This repository is a fork from the implementation of AttnGAN: Fine-Grained Text to Image Generation with Attentional Generative Adversarial Networks
Original implementation doesn't have any noise suppression algorithm, thus sentence and word feature vectors are exposed to noise in an input text.
In a paper A Generative Adversarial Approach for Zero-Shot Learning from Noisy Texts there was proposed an approach to handle noise in texts. In essence, the solution uses a fully-connected layer for an input vector which reduces its size (from 11083 to 1000). After this it adds some noise and scales to 4096 feature vector.
Basically, it works like an autoencoder with one hidden layer, which reduces noise in the input vector. So, the same idea was applied in this repo, in order to get better results with the original attentional GAN.
Autoencoder was applied to the outputs of RNN-encoder in AttnGAN. It has word feature vectors and sentence feature vector - they represent features of the text, so we can try to reduce noise in them.
autoencoder=
nn.Sequential(
nn.Linear(nhidden, nhidden // 20),
nn.LeakyReLU(),
nn.Linear(nhidden // 20, nhidden),
nn.Tanh())
nhidden
- number of hidden output features of RNN-encoder.

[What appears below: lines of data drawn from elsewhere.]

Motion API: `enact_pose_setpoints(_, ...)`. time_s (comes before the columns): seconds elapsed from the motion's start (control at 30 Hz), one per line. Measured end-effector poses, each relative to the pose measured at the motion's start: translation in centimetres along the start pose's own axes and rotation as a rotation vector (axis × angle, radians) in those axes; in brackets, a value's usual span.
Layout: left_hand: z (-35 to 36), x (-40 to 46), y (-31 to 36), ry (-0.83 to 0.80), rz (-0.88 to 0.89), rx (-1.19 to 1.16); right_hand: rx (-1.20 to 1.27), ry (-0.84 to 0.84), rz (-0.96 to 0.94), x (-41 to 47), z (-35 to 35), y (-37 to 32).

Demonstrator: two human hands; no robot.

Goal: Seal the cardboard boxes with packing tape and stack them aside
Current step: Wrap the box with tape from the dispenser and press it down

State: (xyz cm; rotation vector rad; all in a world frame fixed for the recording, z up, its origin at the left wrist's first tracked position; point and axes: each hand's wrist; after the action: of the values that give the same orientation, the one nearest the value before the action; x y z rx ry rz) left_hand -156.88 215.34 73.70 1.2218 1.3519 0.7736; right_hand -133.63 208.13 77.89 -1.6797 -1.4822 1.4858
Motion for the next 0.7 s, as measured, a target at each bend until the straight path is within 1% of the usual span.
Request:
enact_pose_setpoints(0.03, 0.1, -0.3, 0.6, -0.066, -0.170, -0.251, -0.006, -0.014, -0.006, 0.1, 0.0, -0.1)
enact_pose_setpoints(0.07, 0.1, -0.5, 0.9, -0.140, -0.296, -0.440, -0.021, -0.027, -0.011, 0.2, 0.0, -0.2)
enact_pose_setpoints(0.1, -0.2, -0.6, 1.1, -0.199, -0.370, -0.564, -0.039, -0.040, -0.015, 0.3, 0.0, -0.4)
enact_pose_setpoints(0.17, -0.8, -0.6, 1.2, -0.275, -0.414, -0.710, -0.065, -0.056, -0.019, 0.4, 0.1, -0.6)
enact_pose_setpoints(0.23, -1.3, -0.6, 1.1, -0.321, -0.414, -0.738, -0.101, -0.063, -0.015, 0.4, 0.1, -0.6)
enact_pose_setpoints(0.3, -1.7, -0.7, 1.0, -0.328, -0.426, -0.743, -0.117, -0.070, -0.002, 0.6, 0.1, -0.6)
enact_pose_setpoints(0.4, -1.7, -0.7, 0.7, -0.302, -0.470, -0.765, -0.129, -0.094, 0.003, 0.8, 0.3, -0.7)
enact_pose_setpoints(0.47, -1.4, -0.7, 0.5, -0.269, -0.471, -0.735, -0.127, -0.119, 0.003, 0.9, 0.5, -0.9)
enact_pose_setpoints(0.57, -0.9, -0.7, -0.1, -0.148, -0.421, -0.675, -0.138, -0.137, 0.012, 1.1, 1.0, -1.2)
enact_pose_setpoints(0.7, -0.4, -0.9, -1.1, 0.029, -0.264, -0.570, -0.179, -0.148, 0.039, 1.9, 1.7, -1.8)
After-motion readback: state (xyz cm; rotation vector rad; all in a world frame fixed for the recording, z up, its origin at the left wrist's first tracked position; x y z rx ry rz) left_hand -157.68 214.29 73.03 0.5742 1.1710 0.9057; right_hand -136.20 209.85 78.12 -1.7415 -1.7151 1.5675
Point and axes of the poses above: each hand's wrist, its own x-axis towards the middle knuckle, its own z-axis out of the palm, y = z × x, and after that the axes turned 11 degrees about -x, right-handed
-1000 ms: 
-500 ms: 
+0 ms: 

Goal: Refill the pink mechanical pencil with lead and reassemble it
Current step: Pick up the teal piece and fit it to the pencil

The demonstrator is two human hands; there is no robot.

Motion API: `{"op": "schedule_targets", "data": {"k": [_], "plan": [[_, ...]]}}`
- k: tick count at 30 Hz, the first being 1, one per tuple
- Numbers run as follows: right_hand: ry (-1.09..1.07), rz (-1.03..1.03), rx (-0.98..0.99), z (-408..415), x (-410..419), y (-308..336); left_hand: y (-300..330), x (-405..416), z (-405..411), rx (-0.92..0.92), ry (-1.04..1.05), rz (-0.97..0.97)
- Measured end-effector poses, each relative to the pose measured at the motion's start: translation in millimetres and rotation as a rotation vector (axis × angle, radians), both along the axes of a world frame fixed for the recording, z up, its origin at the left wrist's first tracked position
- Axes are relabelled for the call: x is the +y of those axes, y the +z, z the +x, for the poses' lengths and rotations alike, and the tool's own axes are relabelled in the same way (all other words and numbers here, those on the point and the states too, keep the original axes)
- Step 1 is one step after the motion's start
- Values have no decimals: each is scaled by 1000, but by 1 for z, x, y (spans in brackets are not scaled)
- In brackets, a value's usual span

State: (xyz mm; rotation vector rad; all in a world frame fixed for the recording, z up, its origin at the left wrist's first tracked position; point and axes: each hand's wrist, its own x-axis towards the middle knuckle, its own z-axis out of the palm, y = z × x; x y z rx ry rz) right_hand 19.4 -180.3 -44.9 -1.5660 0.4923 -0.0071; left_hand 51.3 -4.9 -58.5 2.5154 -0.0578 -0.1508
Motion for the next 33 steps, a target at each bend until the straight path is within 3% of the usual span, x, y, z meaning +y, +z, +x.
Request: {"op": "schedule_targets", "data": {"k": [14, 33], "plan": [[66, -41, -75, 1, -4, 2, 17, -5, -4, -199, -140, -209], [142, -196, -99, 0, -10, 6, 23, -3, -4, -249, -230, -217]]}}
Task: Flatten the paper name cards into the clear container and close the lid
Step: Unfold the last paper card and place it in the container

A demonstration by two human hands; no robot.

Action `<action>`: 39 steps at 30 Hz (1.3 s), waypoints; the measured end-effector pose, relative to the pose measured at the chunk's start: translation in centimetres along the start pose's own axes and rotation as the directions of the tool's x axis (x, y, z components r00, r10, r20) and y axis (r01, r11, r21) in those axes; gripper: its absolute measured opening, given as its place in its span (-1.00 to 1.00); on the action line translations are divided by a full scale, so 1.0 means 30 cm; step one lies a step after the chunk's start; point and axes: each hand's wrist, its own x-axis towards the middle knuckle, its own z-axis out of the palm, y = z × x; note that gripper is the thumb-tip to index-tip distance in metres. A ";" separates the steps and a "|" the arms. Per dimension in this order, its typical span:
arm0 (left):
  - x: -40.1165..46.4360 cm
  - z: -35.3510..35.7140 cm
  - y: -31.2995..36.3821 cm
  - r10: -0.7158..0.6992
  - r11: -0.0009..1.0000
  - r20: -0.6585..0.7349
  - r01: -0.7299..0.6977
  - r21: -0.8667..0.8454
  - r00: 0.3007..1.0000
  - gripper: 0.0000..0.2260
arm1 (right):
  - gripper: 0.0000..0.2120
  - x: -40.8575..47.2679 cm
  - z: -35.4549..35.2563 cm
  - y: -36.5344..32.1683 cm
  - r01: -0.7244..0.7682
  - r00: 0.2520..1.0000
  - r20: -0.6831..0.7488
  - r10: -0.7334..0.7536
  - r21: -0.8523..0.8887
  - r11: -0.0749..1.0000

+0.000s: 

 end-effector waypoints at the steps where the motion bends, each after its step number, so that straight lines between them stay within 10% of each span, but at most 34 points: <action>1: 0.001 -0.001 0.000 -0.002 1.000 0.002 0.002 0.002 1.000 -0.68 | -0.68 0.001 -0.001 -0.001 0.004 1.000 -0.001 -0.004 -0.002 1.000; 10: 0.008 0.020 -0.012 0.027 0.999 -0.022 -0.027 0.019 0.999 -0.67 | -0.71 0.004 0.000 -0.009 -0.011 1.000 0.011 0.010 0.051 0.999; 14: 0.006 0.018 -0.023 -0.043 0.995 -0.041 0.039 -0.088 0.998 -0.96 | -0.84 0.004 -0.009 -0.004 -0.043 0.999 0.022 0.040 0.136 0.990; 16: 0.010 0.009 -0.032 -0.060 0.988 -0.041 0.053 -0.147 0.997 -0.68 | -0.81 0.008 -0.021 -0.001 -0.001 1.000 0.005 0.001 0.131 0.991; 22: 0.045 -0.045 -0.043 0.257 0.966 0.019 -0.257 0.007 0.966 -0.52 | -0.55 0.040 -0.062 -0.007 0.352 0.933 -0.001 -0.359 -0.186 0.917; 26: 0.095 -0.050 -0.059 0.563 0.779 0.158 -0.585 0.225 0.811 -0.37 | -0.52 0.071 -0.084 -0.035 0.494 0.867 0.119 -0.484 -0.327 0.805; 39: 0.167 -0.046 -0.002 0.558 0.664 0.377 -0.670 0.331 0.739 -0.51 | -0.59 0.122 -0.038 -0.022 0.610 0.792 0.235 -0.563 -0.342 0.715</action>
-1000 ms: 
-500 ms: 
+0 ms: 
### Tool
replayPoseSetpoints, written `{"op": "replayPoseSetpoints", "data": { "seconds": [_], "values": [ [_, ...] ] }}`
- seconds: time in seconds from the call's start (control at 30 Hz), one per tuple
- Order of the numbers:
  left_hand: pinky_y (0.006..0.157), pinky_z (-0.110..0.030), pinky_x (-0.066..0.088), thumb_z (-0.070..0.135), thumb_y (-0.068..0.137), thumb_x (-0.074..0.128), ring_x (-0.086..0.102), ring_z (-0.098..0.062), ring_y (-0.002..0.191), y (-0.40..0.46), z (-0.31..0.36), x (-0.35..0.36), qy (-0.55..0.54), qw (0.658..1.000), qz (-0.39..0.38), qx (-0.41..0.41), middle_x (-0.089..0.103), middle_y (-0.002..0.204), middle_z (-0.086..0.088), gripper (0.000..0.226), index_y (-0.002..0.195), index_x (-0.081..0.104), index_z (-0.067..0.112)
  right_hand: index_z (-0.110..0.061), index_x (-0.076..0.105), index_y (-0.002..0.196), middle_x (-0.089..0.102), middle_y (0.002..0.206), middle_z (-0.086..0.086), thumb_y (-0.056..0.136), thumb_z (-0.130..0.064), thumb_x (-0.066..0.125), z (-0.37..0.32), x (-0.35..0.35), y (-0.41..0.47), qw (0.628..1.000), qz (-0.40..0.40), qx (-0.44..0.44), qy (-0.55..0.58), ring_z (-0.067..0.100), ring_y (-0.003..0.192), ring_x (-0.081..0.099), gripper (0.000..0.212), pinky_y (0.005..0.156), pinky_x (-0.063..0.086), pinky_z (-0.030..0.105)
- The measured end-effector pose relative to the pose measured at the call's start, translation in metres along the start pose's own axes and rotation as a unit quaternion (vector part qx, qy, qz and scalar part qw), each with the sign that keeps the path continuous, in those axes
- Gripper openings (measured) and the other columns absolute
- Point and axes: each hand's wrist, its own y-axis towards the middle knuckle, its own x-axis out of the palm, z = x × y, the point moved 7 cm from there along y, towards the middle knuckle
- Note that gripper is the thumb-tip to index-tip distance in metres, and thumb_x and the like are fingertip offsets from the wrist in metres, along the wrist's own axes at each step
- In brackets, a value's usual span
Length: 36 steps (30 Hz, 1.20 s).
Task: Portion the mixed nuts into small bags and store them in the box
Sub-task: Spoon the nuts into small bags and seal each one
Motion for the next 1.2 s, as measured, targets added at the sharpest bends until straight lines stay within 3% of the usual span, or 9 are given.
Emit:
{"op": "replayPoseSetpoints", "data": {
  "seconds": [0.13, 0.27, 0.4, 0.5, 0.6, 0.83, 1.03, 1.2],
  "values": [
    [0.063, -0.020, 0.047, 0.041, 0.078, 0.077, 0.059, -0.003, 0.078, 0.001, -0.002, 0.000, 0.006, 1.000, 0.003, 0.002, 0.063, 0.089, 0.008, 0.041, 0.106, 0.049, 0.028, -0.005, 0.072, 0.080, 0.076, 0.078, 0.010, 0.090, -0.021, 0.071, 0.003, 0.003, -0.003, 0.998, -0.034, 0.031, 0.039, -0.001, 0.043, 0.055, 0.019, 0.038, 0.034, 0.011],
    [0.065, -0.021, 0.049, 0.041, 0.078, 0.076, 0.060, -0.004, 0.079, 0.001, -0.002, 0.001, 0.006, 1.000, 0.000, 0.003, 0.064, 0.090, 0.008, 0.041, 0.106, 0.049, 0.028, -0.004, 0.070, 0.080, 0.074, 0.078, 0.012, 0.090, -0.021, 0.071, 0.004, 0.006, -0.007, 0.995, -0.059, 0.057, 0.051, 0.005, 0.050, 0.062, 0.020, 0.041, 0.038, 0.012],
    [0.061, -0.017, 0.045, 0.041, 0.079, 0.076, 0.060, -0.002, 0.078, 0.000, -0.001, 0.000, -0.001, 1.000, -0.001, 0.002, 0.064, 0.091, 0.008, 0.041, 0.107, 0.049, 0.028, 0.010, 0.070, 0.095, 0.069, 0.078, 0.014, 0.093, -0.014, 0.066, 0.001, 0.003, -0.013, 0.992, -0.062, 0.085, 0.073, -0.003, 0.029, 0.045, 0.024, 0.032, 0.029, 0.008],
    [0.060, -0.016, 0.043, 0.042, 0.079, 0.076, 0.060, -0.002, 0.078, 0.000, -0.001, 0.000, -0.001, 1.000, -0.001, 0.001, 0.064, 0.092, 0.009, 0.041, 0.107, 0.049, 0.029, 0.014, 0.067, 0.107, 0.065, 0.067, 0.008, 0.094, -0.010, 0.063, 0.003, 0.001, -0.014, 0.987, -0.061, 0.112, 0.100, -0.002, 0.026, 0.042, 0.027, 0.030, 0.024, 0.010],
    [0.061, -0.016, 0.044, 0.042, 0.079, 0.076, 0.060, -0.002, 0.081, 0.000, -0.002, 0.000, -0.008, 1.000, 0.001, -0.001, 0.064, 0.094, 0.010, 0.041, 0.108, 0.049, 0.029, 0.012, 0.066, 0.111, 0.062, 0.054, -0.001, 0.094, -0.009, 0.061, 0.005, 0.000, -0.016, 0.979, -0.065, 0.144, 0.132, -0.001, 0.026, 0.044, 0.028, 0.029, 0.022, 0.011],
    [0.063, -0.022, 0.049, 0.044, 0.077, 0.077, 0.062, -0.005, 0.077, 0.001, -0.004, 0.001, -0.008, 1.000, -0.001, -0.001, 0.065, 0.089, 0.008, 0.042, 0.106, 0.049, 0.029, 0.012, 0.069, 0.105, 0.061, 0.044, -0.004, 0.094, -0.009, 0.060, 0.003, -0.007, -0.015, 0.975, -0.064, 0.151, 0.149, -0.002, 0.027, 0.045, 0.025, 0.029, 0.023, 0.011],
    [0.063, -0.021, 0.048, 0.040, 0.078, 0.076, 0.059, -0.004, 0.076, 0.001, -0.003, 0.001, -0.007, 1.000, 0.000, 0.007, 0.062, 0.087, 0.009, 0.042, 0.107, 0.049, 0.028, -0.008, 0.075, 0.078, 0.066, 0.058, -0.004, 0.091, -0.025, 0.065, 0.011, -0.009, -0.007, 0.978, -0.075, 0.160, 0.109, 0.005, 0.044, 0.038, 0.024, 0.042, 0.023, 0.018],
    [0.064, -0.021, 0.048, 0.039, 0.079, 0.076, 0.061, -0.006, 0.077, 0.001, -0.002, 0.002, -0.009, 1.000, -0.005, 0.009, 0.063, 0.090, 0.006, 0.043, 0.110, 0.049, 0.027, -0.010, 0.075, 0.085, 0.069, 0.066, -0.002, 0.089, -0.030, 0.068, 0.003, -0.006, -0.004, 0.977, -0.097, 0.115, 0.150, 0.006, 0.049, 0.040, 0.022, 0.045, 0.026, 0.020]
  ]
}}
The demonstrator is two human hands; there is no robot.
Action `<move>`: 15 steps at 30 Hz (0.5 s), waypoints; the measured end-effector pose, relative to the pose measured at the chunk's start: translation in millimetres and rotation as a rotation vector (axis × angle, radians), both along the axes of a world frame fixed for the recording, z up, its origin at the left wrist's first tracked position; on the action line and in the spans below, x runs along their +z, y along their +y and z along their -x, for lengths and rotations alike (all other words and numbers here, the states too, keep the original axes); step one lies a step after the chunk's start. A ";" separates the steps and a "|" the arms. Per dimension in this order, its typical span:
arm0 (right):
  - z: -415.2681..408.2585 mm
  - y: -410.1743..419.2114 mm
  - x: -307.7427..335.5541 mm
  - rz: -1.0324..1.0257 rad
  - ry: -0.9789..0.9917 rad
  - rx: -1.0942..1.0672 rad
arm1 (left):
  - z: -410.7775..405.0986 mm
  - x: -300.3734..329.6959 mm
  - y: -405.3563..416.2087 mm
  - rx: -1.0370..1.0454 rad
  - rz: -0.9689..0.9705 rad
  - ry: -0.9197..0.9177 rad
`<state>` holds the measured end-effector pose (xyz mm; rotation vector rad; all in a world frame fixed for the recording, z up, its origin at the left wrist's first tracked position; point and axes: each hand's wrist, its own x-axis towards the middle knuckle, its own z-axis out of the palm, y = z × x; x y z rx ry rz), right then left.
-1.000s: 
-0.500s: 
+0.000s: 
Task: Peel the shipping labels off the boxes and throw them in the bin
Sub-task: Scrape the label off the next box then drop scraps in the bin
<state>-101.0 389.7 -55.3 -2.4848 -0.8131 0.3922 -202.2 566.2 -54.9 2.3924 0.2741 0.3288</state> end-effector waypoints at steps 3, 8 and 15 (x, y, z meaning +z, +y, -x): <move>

The first attempt was to apply noise suppression to all outputs (word and sentence features as well, two different autoencoders), but it caused to degradation in quality of picture details:
Original solution | Word and sentence autoencoder | Sentence autoencoder only |
---|---|---|
So, the final solution contains only sentence autoencoder.
Also, it has intuition behind this - sentence features are quite important, because they are used for generation of the first low-scale image, and the final result depends on its quality and realism. And word features are used to generate more details of the image - and we want our image to have more visual features.
The suggested approach helped to get rid of the noise for some examples:
Original | AE (25 hidden) | AE (17 hidden) | AE (12 hidden) | AE (10 hidden) |
---|---|---|---|---|
Autoencoder with 12 hidden features shows a good result here - bird doesn't have two beaks like in the original example. So, this architecture was trained for more epochs:
Original | AE |
---|---|
Sentence autoencoder fixed some cases for which the original GAN generated non-relevant examples, but also it may reduce details of an image in some cases.
So, there is space for further exploration.